> **Exercise data**:
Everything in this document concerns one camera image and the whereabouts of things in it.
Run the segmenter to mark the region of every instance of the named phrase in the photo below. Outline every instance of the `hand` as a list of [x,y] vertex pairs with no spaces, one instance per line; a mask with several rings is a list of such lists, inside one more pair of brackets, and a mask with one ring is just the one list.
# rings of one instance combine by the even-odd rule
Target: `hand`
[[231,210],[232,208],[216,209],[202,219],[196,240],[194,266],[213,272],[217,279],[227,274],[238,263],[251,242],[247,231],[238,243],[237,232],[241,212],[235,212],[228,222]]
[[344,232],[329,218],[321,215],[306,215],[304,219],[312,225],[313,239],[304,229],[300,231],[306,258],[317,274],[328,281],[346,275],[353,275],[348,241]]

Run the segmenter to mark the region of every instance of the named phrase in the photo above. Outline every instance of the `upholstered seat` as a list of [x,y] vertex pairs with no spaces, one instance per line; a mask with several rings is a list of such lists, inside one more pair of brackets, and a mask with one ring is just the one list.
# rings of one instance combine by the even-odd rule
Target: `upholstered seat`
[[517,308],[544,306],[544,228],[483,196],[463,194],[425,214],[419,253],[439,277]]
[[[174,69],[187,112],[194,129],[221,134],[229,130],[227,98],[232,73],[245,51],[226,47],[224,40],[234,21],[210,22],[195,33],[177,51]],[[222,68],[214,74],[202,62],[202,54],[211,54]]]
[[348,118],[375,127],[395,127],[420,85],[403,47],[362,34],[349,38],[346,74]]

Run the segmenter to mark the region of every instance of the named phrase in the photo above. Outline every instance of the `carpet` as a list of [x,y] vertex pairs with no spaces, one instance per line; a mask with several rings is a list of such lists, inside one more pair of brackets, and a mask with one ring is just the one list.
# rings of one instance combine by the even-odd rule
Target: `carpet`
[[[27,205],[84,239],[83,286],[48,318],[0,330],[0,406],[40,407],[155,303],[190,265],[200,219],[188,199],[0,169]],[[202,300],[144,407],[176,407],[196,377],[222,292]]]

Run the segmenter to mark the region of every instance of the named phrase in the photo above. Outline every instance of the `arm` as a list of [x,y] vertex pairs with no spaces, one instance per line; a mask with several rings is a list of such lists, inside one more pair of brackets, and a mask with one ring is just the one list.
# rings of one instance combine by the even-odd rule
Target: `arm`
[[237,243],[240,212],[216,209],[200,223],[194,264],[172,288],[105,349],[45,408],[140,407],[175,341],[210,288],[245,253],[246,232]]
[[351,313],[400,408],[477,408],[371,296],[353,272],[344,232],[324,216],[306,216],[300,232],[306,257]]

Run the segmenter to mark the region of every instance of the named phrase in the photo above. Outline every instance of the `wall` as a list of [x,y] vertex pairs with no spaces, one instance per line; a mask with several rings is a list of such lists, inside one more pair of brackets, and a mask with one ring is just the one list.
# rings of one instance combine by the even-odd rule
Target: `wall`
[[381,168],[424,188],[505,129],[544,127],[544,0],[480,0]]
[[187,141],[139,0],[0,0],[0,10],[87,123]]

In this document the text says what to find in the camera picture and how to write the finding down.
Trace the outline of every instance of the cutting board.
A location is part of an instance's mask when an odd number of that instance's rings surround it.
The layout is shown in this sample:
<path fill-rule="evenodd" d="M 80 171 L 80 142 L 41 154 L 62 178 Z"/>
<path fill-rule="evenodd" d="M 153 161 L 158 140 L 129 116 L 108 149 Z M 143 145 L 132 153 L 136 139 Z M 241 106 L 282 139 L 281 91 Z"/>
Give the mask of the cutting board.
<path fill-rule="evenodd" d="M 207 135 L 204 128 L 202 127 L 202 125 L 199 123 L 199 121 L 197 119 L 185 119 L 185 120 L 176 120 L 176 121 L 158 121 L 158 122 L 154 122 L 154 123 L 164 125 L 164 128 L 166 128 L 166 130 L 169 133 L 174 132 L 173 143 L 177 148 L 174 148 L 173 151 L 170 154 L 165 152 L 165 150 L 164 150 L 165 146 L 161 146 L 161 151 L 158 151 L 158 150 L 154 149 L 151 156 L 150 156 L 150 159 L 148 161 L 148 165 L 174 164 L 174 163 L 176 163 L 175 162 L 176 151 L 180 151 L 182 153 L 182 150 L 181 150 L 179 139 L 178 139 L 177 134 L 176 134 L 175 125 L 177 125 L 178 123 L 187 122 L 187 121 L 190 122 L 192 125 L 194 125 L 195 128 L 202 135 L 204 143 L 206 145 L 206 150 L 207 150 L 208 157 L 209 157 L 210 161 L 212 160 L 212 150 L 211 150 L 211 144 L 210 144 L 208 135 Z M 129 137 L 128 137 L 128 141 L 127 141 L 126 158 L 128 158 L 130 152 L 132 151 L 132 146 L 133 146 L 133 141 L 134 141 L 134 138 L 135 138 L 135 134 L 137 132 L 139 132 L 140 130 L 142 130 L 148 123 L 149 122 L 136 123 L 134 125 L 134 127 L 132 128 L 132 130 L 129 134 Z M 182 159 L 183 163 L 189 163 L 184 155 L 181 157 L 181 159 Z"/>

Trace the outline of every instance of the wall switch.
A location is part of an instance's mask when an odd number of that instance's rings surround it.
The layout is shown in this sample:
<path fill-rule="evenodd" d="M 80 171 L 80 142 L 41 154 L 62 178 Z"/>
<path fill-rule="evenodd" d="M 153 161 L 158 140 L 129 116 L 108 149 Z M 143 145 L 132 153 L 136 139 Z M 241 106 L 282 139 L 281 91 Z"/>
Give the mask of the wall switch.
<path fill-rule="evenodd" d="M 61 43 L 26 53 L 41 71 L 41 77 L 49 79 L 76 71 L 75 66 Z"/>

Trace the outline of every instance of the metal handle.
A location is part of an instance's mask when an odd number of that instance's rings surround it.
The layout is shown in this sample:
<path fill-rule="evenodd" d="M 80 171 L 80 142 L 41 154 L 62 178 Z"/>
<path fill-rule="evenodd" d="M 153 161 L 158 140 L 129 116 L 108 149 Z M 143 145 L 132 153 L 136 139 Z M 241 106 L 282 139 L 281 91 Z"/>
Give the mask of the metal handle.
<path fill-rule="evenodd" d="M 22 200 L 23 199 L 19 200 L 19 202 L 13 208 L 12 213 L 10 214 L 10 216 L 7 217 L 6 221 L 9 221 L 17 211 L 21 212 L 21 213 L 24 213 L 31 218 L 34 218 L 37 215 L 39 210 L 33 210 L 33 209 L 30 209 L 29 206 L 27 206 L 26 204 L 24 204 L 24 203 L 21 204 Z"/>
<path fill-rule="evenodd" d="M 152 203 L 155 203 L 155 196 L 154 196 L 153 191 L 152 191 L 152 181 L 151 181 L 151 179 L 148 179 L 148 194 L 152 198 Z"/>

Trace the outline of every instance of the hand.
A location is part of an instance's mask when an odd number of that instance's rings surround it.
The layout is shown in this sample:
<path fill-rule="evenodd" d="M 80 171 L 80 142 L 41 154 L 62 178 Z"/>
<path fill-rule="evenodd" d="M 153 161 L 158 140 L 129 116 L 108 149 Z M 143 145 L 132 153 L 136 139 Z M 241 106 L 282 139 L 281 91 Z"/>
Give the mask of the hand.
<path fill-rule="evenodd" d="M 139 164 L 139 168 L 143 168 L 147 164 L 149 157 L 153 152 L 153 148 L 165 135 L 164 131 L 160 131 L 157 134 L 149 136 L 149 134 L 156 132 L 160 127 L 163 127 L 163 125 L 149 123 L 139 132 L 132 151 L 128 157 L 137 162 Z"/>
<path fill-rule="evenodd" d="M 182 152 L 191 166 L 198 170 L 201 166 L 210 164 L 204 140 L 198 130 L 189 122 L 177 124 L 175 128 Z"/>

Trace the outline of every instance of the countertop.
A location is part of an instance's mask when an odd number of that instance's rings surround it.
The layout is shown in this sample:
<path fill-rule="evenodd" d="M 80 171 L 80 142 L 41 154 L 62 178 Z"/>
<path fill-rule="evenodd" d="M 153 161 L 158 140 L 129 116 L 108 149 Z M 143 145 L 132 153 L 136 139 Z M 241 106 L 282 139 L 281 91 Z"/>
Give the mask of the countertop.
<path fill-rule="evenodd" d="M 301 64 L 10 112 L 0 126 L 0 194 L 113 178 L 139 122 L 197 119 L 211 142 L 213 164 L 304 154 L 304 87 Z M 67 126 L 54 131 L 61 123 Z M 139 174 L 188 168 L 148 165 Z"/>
* * *
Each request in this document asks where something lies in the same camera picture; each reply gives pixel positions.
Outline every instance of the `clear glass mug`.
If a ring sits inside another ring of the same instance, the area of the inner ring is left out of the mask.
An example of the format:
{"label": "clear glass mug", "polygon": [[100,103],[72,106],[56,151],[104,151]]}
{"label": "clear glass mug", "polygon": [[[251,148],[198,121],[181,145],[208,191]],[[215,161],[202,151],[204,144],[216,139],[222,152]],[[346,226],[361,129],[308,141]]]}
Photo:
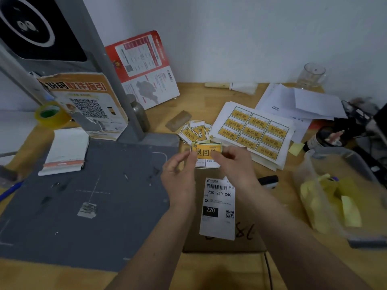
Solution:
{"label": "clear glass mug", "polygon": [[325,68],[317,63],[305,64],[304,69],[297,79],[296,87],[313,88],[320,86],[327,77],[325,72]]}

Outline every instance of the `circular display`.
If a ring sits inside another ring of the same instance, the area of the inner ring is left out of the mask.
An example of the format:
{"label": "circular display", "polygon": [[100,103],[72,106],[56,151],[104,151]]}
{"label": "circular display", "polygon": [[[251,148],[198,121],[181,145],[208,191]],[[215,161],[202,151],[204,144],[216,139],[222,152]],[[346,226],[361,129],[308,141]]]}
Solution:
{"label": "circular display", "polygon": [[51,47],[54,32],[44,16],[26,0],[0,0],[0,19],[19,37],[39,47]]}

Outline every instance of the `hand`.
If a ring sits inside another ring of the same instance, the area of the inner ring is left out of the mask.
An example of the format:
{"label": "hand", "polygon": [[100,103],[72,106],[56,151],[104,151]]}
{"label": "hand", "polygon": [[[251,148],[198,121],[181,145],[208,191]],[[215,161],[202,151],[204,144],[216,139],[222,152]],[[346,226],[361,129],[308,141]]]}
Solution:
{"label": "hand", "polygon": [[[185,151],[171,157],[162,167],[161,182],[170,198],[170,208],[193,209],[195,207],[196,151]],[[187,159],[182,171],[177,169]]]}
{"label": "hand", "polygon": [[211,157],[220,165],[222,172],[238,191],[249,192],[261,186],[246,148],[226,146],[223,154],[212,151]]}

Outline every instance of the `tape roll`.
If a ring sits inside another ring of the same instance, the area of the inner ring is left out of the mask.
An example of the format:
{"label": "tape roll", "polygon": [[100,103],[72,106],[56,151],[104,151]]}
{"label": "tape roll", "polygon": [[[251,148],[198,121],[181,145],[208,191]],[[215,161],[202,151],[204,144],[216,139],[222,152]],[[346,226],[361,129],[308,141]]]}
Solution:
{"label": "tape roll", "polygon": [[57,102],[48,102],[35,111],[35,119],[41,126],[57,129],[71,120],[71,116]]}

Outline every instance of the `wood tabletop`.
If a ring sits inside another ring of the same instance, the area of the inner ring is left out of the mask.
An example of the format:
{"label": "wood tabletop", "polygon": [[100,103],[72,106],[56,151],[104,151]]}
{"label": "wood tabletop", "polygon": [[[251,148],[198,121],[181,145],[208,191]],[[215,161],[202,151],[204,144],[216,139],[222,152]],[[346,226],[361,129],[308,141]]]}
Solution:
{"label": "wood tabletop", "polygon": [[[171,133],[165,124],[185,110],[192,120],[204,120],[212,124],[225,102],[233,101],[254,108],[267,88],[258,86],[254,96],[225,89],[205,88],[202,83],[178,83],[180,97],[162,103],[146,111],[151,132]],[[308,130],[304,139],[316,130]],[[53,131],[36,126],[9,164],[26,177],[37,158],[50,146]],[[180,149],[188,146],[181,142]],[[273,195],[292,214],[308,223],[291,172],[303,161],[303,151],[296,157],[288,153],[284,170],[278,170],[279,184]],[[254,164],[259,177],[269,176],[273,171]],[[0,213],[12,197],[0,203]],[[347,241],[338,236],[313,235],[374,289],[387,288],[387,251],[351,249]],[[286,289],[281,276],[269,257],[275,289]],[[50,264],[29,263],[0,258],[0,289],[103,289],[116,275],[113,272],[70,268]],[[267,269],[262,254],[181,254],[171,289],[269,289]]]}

> **What the task requires**: Find every line in the records that contains the word "above"; copy those lines.

> **The answer**:
Run the segmenter to mark the region of every instance of the named phrase in the photo above. Outline every instance of the `upholstered seat` as a list of [x,y] vertex pairs with no spaces, one instance per line; a mask with several rings is a list of such lists, inside one more pair of brackets, and a mask with one ring is just the one list.
Run the segmenter to mark the region of every instance of the named phrase in the photo above. Outline every instance of the `carpet` as a list of [x,y] vertex pairs with no spaces, one instance per line; a mask with several rings is a list of such lists, inside one more pair of brackets, and a mask with one ring is just the one list.
Run the segmenter to mark the region of every instance of the named phrase in the photo above. Outline every instance of the `arm` as a list of [x,y] vertex pairs with no spaces, one instance per line; a mask with several rings is a list of such lists, inside one more pair of brackets, and a mask with one ring is just the one list.
Run the segmenter to mark the region of every instance of the named phrase in the photo above. Outline every instance of the `wall` as a list of [x,y] vertex pairs with no spaces, one instance per line; a mask with several rings is a list of such lists, inside one more pair of brackets, and a mask with one ring is just the one list.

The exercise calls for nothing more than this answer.